--- SOURCE MATERIAL ---
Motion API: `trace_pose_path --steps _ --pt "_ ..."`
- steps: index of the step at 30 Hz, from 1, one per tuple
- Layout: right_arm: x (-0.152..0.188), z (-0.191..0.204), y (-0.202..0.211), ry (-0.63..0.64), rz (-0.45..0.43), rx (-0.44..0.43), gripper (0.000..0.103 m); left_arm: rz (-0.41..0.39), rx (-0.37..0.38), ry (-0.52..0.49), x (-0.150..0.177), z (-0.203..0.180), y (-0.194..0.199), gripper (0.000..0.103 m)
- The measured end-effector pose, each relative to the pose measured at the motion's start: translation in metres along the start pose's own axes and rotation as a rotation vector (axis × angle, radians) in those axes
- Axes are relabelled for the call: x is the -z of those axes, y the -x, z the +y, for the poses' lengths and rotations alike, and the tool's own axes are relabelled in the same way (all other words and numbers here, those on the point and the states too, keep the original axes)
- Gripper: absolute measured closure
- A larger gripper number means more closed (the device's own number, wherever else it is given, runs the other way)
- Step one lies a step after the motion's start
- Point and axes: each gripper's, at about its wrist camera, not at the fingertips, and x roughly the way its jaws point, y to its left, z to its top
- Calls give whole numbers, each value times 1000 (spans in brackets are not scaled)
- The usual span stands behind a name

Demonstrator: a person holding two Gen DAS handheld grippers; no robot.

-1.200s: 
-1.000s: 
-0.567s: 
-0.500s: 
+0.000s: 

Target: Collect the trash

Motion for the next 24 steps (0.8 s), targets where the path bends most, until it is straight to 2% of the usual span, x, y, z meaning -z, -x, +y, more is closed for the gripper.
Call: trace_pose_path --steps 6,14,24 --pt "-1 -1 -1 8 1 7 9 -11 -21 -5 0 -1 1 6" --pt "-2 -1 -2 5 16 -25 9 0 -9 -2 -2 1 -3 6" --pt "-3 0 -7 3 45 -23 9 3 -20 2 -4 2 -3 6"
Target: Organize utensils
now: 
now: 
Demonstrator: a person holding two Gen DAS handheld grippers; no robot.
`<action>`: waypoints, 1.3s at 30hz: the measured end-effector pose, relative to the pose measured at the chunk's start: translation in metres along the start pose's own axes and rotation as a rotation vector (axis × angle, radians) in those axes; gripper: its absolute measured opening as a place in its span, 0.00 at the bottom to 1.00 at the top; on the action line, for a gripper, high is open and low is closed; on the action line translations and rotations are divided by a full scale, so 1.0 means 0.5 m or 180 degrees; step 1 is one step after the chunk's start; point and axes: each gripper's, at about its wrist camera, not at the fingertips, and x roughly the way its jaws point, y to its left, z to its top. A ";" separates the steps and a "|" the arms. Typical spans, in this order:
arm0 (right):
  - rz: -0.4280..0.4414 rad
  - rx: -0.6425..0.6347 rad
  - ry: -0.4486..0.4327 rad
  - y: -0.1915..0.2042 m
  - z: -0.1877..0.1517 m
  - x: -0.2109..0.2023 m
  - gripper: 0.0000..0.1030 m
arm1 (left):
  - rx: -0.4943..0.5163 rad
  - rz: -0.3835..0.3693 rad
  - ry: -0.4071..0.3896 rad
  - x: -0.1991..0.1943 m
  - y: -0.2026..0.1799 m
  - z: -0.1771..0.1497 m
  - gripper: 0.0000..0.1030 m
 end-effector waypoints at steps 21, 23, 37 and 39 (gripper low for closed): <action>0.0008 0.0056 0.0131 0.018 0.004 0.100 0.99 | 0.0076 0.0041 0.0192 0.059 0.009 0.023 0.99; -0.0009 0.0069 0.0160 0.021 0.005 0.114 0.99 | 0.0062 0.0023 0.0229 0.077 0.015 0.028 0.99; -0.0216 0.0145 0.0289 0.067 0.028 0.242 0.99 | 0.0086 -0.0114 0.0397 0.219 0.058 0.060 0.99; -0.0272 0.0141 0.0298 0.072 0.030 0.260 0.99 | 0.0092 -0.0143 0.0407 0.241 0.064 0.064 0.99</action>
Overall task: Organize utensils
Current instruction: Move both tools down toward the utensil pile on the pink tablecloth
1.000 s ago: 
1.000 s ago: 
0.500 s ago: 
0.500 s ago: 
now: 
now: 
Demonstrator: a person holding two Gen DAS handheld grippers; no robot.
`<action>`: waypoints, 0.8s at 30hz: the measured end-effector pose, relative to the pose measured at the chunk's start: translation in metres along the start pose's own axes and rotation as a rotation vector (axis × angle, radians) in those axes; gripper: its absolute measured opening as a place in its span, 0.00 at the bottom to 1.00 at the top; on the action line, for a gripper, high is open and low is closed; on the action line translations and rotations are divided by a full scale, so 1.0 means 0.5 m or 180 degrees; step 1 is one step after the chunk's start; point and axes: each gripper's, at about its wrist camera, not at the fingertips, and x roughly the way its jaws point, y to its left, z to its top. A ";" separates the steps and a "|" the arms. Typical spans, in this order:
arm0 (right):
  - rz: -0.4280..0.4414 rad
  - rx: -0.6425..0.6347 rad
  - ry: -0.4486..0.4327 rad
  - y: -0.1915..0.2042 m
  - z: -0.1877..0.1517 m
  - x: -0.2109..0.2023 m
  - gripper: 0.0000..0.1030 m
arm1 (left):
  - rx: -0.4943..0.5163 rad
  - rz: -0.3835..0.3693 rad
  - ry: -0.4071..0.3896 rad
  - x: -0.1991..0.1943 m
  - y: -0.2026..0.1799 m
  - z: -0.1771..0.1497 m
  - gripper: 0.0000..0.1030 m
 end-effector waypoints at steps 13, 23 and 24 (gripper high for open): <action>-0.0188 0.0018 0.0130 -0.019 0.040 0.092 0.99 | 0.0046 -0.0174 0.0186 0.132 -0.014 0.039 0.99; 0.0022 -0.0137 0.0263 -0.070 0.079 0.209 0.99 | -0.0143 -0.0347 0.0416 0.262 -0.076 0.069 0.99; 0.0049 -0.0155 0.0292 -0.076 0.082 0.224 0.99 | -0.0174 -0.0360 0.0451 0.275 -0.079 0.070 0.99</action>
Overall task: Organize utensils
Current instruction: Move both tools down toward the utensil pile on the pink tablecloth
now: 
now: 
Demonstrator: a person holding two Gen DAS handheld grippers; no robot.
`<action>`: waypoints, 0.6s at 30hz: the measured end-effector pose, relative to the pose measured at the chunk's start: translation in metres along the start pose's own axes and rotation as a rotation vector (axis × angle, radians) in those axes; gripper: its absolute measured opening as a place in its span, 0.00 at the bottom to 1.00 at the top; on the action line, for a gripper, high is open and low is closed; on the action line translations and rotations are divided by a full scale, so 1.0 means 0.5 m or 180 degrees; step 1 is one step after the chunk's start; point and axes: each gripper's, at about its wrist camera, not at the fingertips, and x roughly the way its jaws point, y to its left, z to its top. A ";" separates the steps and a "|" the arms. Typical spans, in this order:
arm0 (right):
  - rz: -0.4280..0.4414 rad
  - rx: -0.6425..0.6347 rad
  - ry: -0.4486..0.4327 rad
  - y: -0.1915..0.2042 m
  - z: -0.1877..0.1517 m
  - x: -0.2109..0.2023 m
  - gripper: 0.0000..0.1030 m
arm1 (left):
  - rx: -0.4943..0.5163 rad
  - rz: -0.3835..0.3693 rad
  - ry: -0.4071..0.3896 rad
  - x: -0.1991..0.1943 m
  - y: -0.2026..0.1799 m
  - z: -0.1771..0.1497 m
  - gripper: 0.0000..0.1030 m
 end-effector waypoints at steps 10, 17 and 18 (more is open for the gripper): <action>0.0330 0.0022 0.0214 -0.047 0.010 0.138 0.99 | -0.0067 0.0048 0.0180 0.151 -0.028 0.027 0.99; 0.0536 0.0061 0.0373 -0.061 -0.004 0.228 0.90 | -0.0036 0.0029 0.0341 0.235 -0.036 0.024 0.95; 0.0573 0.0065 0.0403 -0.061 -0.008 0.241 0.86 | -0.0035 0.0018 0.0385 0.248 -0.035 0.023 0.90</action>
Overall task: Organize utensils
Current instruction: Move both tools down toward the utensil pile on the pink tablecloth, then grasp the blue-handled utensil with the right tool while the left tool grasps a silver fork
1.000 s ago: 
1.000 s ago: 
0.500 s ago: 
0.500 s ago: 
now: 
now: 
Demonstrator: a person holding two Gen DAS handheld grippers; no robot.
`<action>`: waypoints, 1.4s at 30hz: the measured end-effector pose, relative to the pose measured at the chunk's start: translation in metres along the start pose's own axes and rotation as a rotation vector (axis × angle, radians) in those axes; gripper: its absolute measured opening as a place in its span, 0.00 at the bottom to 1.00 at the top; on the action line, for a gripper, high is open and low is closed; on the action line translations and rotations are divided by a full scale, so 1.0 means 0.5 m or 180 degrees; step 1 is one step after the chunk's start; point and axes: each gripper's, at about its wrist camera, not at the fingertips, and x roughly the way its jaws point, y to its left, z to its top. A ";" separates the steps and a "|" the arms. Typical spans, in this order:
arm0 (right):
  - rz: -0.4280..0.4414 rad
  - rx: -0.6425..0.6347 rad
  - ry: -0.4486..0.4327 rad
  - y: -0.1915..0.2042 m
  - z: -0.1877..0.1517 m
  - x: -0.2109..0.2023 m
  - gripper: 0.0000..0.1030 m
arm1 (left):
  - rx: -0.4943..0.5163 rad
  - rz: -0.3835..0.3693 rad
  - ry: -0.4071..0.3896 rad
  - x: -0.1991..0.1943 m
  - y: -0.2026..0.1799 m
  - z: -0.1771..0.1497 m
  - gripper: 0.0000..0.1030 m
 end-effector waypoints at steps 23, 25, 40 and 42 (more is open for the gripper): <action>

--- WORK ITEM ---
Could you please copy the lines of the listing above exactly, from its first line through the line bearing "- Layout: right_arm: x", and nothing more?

--- ANSWER TO THIS TASK ---
Motion API: `trace_pose_path --steps _ --pt "_ ..."`
- steps: index of the step at 30 Hz, from 1, one per tuple
- Layout: right_arm: x (-0.152..0.188), z (-0.191..0.204), y (-0.202..0.211), ry (-0.63..0.64), rz (-0.45..0.43), rx (-0.44..0.43), gripper (0.000..0.103 m); left_arm: rz (-0.41..0.39), rx (-0.37..0.38), ry (-0.52..0.49), x (-0.150..0.177), z (-0.203..0.180), y (-0.194..0.199), gripper (0.000..0.103 m)

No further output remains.